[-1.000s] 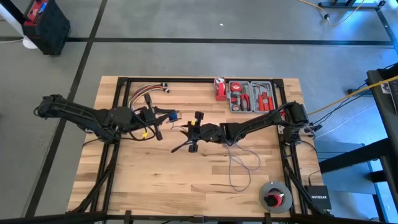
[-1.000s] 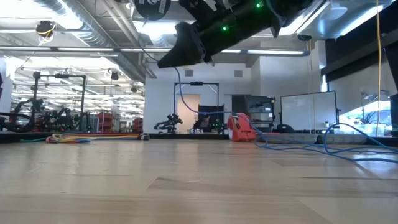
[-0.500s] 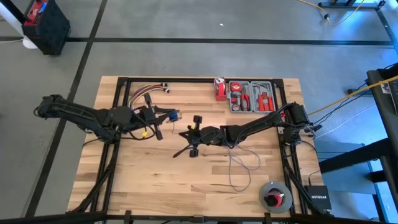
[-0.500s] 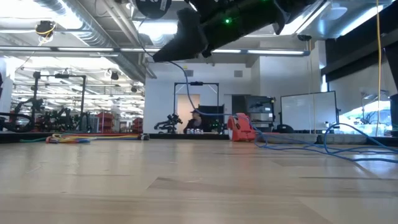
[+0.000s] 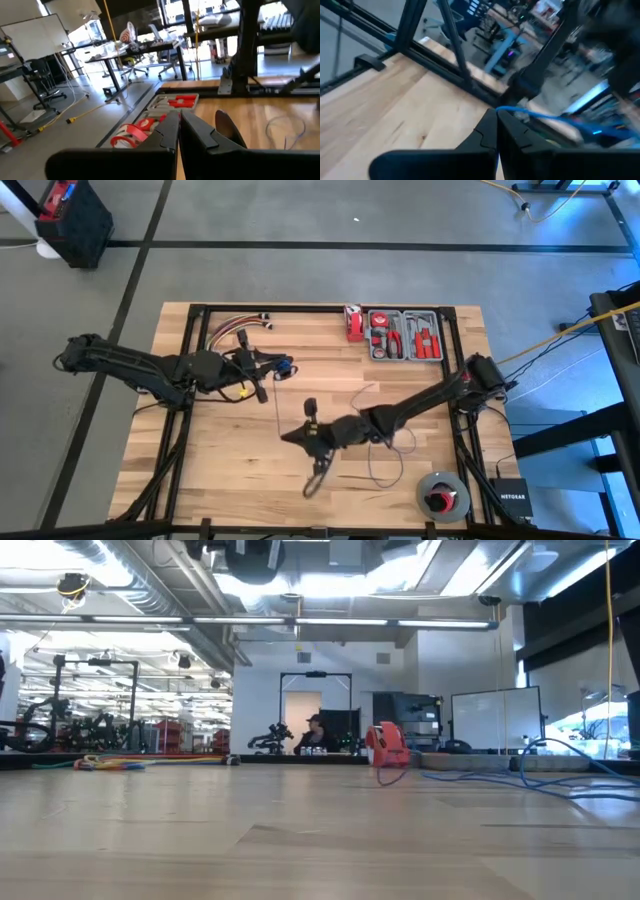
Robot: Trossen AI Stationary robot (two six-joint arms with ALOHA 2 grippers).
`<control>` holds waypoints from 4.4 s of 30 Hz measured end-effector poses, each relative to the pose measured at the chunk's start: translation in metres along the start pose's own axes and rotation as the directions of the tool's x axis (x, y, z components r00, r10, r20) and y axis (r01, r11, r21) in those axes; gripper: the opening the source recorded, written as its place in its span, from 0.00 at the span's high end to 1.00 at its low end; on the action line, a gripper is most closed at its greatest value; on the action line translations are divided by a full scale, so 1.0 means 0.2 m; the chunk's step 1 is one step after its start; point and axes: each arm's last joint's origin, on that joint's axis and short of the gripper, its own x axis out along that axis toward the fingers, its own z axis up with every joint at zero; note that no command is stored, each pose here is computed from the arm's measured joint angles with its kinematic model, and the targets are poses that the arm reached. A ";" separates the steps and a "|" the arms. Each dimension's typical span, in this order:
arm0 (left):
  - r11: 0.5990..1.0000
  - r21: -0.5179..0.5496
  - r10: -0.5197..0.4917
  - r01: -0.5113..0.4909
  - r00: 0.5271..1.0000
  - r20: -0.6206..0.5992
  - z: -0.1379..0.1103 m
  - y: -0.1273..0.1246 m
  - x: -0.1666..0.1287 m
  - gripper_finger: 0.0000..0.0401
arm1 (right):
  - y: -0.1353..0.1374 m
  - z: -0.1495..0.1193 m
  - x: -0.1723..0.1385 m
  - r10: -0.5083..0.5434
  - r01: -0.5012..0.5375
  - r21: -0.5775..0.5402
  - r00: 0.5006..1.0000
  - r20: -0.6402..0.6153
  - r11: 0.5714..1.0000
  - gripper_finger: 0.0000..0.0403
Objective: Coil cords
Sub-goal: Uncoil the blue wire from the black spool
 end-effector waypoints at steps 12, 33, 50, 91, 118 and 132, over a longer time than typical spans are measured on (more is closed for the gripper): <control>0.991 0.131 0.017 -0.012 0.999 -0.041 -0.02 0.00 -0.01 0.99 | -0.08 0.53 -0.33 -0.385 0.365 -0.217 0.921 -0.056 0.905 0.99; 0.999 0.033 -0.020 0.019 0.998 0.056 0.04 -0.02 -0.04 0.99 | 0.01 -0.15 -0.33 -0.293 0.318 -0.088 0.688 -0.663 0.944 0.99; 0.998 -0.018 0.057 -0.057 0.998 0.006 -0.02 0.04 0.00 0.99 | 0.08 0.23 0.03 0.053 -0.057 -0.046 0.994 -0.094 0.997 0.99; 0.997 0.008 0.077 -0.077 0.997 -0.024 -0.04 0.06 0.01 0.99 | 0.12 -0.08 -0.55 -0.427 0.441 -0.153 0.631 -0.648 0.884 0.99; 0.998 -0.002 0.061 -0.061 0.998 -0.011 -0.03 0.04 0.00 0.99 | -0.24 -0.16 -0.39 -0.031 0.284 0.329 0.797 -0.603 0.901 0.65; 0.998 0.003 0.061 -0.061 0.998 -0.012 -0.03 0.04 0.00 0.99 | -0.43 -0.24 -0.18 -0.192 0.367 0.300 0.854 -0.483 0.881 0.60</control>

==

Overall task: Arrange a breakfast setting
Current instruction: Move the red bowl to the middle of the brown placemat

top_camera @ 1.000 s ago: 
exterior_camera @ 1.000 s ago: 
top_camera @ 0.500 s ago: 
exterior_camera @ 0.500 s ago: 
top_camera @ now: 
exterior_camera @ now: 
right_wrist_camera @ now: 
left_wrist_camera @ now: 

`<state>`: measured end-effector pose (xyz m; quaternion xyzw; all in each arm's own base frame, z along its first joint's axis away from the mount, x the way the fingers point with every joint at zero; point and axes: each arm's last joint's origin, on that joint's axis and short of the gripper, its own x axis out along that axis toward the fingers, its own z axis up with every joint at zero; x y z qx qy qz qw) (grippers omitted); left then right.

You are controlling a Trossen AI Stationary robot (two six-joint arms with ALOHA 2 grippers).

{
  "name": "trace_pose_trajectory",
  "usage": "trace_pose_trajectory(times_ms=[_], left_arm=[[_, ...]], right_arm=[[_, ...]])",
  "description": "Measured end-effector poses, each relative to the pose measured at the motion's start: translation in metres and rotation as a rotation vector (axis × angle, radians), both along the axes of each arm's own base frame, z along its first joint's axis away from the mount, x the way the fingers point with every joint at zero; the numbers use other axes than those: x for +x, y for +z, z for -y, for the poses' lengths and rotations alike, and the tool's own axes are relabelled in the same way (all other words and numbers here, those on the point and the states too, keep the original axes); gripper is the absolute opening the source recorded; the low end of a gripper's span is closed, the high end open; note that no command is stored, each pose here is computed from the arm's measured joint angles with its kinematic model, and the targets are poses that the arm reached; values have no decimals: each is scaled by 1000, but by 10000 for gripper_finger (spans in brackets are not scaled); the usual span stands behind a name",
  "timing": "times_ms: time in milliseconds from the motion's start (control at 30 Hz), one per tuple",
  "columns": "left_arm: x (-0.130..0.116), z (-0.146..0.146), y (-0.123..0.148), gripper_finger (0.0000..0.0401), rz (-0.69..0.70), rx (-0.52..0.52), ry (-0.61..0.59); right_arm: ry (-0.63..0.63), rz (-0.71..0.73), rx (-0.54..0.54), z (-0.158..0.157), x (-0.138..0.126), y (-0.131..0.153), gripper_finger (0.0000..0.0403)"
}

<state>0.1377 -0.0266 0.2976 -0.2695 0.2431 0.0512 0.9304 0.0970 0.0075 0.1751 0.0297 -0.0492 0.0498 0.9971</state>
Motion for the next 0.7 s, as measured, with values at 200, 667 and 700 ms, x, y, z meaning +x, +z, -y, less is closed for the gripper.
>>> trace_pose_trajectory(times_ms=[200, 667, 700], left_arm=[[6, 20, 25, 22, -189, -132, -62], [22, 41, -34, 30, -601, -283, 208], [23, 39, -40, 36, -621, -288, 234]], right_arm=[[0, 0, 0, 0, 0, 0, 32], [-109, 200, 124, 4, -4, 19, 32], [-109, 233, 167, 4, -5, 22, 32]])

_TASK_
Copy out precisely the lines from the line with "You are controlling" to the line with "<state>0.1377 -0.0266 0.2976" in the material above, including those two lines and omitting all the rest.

_RESPONSE BELOW_
You are controlling a Trossen AI Stationary robot (two six-joint arms with ALOHA 2 grippers).

{
  "name": "trace_pose_trajectory",
  "usage": "trace_pose_trajectory(times_ms=[_], left_arm=[[_, ...]], right_arm=[[_, ...]])",
  "description": "Measured end-effector poses, each relative to the pose measured at the motion's start: translation in metres and rotation as a rotation vector (axis × angle, radians), both along the axes of each arm's own base frame, z along its first joint's axis away from the mount, x the way the fingers point with every joint at zero; the numbers use other axes than those: x for +x, y for +z, z for -y, for the poses' lengths and rotations alike, and the tool's own axes are relabelled in the same way (all other words and numbers here, those on the point and the states too, keep the original axes); gripper is the absolute opening the source recorded; the low end of a gripper's span is closed, the high end open; note that no command is stored, each pose here is computed from the arm's measured joint angles with its kinematic model, and the targets are poses that the arm reached; values have no decimals: each is scaled by 1000, but by 10000 for gripper_finger (spans in brackets are not scaled); the usual span stands behind a name",
  "timing": "times_ms: time in milliseconds from the motion's start (control at 30 Hz), one per tuple",
  "columns": "left_arm: x (-0.130..0.116), z (-0.146..0.146), y (-0.123..0.148), gripper_finger (0.0000..0.0401), rz (-0.69..0.70), rx (-0.52..0.52), ry (-0.61..0.59); right_arm: ry (-0.63..0.63), rz (-0.71..0.73), rx (-0.54..0.54), z (-0.158..0.157), x (-0.138..0.126), y (-0.131..0.153), gripper_finger (0.0000..0.0403)"
}

<state>0.1377 -0.0266 0.2976 -0.2695 0.2431 0.0512 0.9304 0.0970 0.0075 0.1751 0.0297 -0.0492 0.0498 0.9971</state>

This answer requires nothing further.